During September 2013, several design and performance features were tested, including a thin wall vacuum chamber, a new compact sliding joint, a new vacuum chamber taper design, and interactions with stored beams and x-ray beam properties. At the same time, new water-cooled diamond x-ray optics on A-line were subjected to heat loading from 200 milliAmperes beams. The A1 side station utilized a Laue diamond optic that made use of the clamp and heat sinking technology developed by SPring-8 [9]. The A2 station used a CHESS-designed double-crystal diamond monochromator with water-cooling for the first crystal. Both x-ray optics configurations performed well.

Based on the success of these tests, CHESS is planning to replace two existing wiggler sources with CCUs. In 2014, two 1.5 meter canted undulators will replace the current west wiggler. Electron beams passing through the CCUs will illuminate the A1 and A2 stations, while a counter-rotating positron beam will simultaneously produce light in the opposite direction towards G1, G2 and G3. X-ray optics for A-line will initially use water-cooled diamonds, but move to cryogenically-cooled silicon as soon as an optics enclosure is readied. Looking forward to 2015, the F beamline will get two canted CCUs to continue protein crystallography and high-energy programs, but a new independently tunable spectroscopy and microfocus imaging end station is being designed to replace the current F3.

CHESS is working with vendor KYMA S.r.l./Bruker ASC- to produce two CCUs in time for the 2014 summer upgrade. A team from CHESS visited Bruker-KYMA in Fall 2013 to share technology and plans. Over the course of three days, we evaluated plans for a very rapid fabrication cycle to deliver devices by summer 2014, taught them to solder the small permanent magnets into copper holders and tested measuring the magnetic fields of blocks before and after soldering.

Plans for coming year at CHESS include continuing to work on lower emittance machine optics to create smaller x-ray source sizes for CHESS beamlines, and exploring higher energy operations which will improve x-ray flux at high energy applications. In all the next few years are promising to bring exciting deployments of brilliant undulators and beamline upgrades.


[1] A. Temnykh, M. Babzien, D. Davis, M. Fedurin, K. Kusche, J. Park and V. Yakimenko, "Delta undulator model: Magnetic field and beam test results," Nucl Instrum Meth A 649(1), 42-45 (2011).

[2] H.-D. Nuhn, S. Anderson, G. Bowden, Y. Ding, G. Gassner, Z. Huang, E.M. Kraft, Y. Levashov, F. Peters, F.E. Reese, J.J. Welch, Z. Wolf, J. Wu and A. B. Temnykh, "R&D Towards a Delta-Type Undulator for the LCLS," SLAC-PUB-15743 (2013).

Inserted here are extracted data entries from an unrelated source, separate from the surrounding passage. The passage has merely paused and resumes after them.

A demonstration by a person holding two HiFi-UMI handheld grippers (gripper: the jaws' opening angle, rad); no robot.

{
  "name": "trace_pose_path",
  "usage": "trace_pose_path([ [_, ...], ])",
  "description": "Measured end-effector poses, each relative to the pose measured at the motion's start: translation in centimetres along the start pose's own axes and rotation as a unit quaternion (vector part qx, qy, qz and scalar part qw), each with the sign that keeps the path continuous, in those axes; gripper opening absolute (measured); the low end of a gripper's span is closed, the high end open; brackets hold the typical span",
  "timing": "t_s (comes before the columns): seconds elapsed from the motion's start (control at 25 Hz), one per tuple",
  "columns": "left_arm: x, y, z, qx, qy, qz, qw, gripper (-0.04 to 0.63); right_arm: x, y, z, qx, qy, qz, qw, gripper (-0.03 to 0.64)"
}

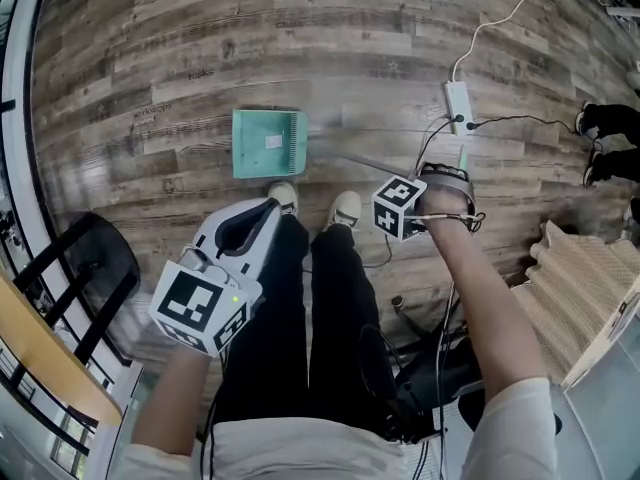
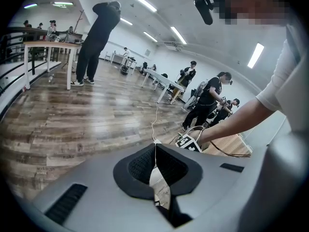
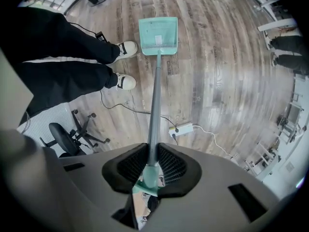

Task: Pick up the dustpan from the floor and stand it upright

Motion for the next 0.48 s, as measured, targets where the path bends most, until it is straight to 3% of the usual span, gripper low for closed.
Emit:
trace_pose_path([
  [0.2, -2.7, 1.1, 0.2, -0.005, -0.005, 0.019, 0.9998, 0.026, 2.3, -2.9, 0.1, 0.006, -0.026, 0.003, 1.000, 0.095],
  [0.4, -8.6, 4.1, 0.2, -0.013, 0.007, 0.065, 0.9978, 0.026, 3.5, -4.8, 0.7, 0.005, -0.045, -0.011, 0.999, 0.097],
  [0.48, -11.3, 6.9, 0.1, -0.029, -0.006, 0.087, 0.9957, 0.026, 3.6, -5.5, 0.9, -0.006, -0.060, -0.020, 0.998, 0.097],
])
Point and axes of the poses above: the fingertips, and each gripper's own axes: y forward along the fingers, z to its left, x out of its top, the point moved 6 cm from there along -y, backward along the fingers, and after that the axes turned 9 degrees about y, right-handed, at the moved point
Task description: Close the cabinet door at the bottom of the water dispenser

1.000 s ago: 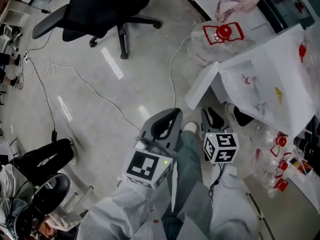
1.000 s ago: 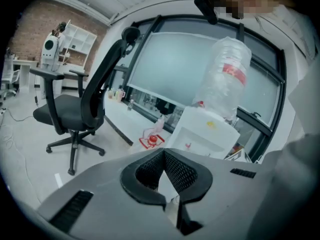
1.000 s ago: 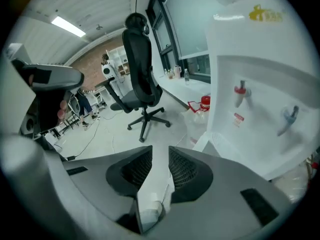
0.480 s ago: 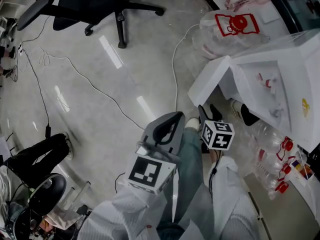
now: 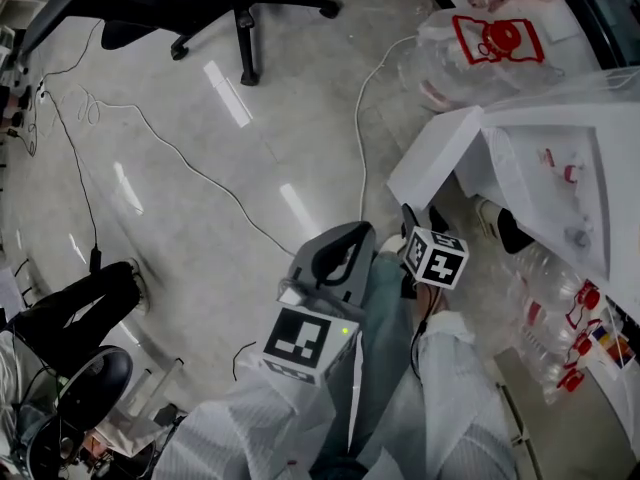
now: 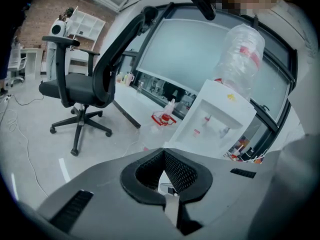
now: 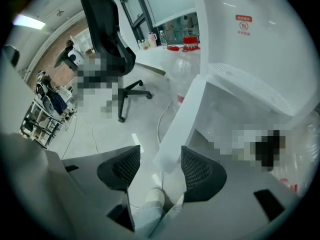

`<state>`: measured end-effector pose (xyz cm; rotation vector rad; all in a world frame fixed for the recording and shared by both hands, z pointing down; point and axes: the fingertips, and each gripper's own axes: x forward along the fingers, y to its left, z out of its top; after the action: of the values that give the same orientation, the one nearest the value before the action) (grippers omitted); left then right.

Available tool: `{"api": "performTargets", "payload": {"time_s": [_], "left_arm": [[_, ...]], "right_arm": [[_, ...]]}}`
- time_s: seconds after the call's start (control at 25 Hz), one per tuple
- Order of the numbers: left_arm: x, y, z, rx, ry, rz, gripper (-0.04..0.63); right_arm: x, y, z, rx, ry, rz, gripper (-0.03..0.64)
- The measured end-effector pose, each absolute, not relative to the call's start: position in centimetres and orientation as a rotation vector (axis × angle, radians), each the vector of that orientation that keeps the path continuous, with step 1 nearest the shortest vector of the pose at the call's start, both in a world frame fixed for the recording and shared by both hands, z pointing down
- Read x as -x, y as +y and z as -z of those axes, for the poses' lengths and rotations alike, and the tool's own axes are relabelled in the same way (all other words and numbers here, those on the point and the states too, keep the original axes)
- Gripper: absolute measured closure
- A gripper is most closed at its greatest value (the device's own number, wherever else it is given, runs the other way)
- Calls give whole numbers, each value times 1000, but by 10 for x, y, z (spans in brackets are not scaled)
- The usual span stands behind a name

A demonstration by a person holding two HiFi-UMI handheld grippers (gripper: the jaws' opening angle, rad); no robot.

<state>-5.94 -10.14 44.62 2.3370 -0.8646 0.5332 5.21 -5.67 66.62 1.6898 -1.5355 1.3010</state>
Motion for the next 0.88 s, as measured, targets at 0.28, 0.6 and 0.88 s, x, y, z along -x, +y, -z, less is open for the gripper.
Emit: {"api": "performTargets", "payload": {"time_s": [0.28, 0.6, 0.88], "left_arm": [[67, -98, -454, -2319, -859, -539, 586], [72, -92, -463, -2328, -827, -566, 586], [75, -98, -462, -2329, -831, -558, 586]], "right_arm": [[-50, -52, -690, -1711, -1433, -1339, 388], [-60, -42, -710, -1762, -1276, -1323, 390], [-56, -41, -709, -1766, -1273, -1325, 423]]}}
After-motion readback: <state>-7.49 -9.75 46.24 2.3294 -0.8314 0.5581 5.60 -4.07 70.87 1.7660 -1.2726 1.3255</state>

[3] A. Temnykh, "Vibrating wire field-measuring technique," Nucl Instrum Meth A 399(2-3), 185-194 (1997).

[4] A. Temnykh, Y. Levashov and Z. Wolf, "A study of undulator magnets characterization using the vibrating wire technique," Nucl Instrum Meth A 622(3), 650-656 (2010).

[5] A. B. Temnykh, "Delta Undulator for Cornell Energy Recovery Linac," Phys. Rev. St Accel Beams 11, 120702 (2008).

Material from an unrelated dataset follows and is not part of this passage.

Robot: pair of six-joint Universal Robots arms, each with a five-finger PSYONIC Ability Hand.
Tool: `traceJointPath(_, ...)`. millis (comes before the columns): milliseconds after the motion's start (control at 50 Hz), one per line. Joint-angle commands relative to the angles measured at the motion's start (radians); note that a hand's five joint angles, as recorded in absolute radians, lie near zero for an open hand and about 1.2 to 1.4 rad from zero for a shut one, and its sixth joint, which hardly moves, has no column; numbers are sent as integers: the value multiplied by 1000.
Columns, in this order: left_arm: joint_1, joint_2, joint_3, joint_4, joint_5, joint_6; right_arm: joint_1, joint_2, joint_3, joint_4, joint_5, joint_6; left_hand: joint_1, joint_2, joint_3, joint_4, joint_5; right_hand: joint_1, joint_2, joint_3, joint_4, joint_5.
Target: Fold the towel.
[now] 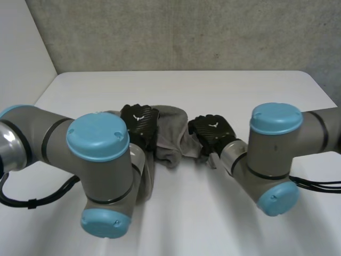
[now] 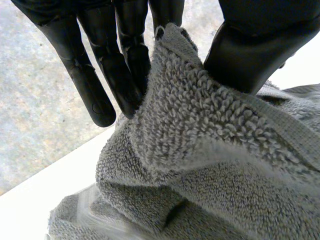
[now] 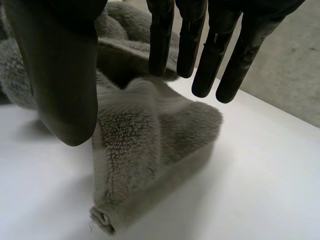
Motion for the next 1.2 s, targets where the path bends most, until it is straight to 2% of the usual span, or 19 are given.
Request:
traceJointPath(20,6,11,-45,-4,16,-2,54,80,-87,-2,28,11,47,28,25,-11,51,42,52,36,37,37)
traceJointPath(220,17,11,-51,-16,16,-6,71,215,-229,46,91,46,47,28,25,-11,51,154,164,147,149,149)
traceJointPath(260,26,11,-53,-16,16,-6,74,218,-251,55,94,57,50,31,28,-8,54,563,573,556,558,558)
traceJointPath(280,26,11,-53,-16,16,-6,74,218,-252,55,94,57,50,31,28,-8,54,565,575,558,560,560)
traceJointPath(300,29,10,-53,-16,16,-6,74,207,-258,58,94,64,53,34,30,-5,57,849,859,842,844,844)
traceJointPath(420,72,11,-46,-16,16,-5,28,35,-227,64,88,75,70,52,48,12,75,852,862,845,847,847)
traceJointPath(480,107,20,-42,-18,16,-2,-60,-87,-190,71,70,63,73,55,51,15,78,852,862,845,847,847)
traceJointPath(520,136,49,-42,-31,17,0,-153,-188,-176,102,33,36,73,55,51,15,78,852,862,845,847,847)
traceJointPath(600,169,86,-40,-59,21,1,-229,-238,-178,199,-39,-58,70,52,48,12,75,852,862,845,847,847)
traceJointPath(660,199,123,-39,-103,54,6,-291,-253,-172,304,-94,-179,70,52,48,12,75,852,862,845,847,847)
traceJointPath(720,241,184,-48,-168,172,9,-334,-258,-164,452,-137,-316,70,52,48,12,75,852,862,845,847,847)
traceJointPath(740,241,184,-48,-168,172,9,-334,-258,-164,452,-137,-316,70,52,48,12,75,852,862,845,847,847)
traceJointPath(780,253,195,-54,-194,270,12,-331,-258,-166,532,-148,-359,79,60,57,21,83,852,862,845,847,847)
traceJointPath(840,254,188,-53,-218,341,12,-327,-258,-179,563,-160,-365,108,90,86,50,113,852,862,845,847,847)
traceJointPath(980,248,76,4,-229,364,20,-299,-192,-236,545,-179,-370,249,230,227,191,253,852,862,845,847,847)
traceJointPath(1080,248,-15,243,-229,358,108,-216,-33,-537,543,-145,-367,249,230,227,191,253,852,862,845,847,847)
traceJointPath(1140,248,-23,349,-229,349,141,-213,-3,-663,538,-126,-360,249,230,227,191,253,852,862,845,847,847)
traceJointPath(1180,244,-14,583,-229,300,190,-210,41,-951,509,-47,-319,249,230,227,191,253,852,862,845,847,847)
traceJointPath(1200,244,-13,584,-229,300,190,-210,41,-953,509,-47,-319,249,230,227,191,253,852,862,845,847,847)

[6] A. Temnykh, "Helical PPM Undulator for ERL," 2006,

[7] A. Temnykh, T. Kobela, A. Lyndaker, J. Savino, E. Suttner and Y. L. Li, "Compact Undulator for Cornell High Energy Synchrotron Source," Ieee T Appl Supercon 22(3), (2012).

[8] A. Temnykh, D. Dale, E. Fontes, Y. Li, A. Lyndaker, P. Revesz, D. Rice and A. Woll, "Compact Undulator for the Cornell High Energy Synchrotron Source: Design and Beam Test Results," Proceedings of the 11th International Conference on Synchrotron Radiation Instrumentation (SRI), Eds. p., Lyon, France, (2012).

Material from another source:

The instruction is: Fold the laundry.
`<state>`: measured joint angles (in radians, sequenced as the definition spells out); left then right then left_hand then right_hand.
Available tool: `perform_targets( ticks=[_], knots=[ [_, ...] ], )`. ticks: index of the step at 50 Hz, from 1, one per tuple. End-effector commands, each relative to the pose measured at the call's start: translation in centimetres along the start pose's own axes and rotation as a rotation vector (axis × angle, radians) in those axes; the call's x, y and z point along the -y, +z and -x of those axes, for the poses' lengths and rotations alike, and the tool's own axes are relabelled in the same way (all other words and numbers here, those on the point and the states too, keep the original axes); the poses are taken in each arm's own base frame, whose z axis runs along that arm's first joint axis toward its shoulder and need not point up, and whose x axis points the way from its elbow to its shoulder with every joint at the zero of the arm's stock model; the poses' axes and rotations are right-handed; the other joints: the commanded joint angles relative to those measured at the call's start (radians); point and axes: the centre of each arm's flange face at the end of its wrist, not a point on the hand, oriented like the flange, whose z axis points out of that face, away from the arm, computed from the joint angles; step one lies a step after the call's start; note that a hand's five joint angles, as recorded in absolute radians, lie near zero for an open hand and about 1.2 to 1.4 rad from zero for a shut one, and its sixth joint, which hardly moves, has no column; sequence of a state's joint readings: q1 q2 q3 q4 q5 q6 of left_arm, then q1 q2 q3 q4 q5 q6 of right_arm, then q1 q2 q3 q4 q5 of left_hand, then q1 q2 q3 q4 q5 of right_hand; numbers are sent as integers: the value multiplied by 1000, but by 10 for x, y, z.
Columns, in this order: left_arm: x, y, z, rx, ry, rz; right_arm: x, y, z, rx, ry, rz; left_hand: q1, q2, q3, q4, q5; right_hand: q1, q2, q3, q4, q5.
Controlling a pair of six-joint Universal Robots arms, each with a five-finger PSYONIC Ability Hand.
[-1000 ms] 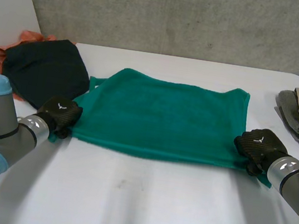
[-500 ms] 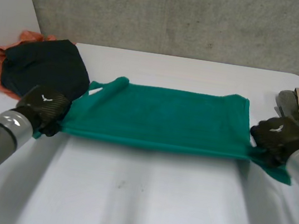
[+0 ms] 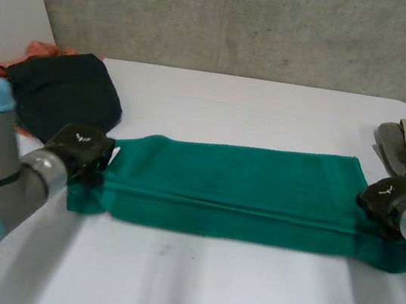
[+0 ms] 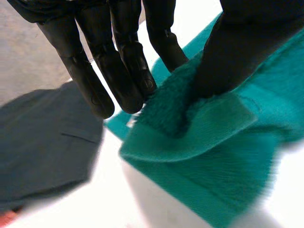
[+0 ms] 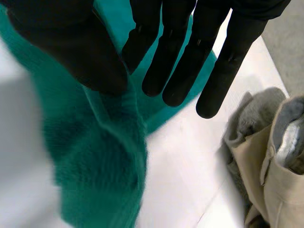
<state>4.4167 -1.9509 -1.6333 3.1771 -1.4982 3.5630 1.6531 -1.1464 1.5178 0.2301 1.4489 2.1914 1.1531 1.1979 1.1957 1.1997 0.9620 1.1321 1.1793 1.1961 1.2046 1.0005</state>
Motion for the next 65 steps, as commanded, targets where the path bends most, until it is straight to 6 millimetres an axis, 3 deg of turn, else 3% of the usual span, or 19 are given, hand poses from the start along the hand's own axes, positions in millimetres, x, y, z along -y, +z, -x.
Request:
perform_targets(
  ticks=[1,3,4,5,8,12,14,20,27,33,36,41,46,50,56,60,63,65],
  knots=[
    [64,62,21,166,96,-225,60,30,-47,-331,-21,-234,243,198,201,197,260,264,217,200,192,221],
    [96,65,32,219,106,-346,95,25,-72,-486,11,-407,243,198,201,197,260,264,217,200,192,221],
    [111,65,36,246,111,-410,106,21,-81,-534,27,-469,243,198,201,197,260,264,217,200,192,221],
    [143,62,45,301,113,-542,116,16,-91,-589,40,-532,243,198,201,197,260,264,217,200,192,221],
    [189,51,64,411,96,-769,147,-11,-130,-809,90,-767,243,198,201,197,260,264,217,200,192,221],
    [222,29,78,483,73,-918,162,-27,-146,-907,113,-883,243,198,201,197,260,264,217,200,192,221],
    [222,27,78,482,73,-912,162,-27,-144,-889,110,-875,243,198,201,197,260,264,217,200,192,221],
    [172,46,68,423,73,-740,149,-14,-125,-751,119,-781,243,198,201,197,260,264,217,200,192,221],
    [102,65,52,345,50,-536,117,19,-79,-539,103,-664,243,198,201,197,260,264,217,200,192,221],
    [49,70,25,262,47,-385,71,60,-26,-307,121,-466,243,198,201,197,260,264,217,200,192,221],
    [30,70,16,234,51,-323,53,67,-4,-207,122,-367,243,198,201,197,260,264,217,200,192,221],
    [-8,51,-7,157,65,-180,37,59,16,-89,111,-252,243,198,201,197,260,264,217,200,192,221],
    [-23,7,-16,100,100,-64,18,34,24,12,64,-113,243,198,201,197,260,264,217,200,192,221],
    [-33,-32,-23,49,144,41,-7,-9,18,95,-13,40,243,198,201,197,260,264,217,200,192,221],
    [-43,-88,-35,-62,153,205,-28,-45,15,150,-147,129,243,198,201,197,260,264,217,200,192,221],
    [-41,-97,-44,-103,171,220,-31,-44,11,126,-169,130,243,198,201,197,260,264,217,200,192,221],
    [-28,-84,-41,-71,171,143,-27,-38,8,75,-142,94,243,198,201,197,260,264,217,200,192,221],
    [-24,-74,-40,-51,174,114,-24,-22,1,11,-93,58,243,198,201,197,260,264,217,200,192,221]
  ],
)
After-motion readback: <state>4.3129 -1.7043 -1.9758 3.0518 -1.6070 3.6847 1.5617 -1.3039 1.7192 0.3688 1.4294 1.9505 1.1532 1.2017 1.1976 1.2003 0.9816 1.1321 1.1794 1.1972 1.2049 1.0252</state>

[9] M. Yabashi, S. Goto, Y. Shimizu, K. Tamasaku, H. Yamazaki, Y. Yoda, M. Suzuki, Y. Ohishi, M. Yamamoto and T. Ishikawa, "Diamond Double-Crystal Monochromator for SPring-8 Undulator Beamlines," Synchrotron Radiation Instrumentation: Ninth International Conference (edited by Jae-Young Choi and Seungyu Rah) AIP Conference Proceedings, Volume 879, 922-925 (2007).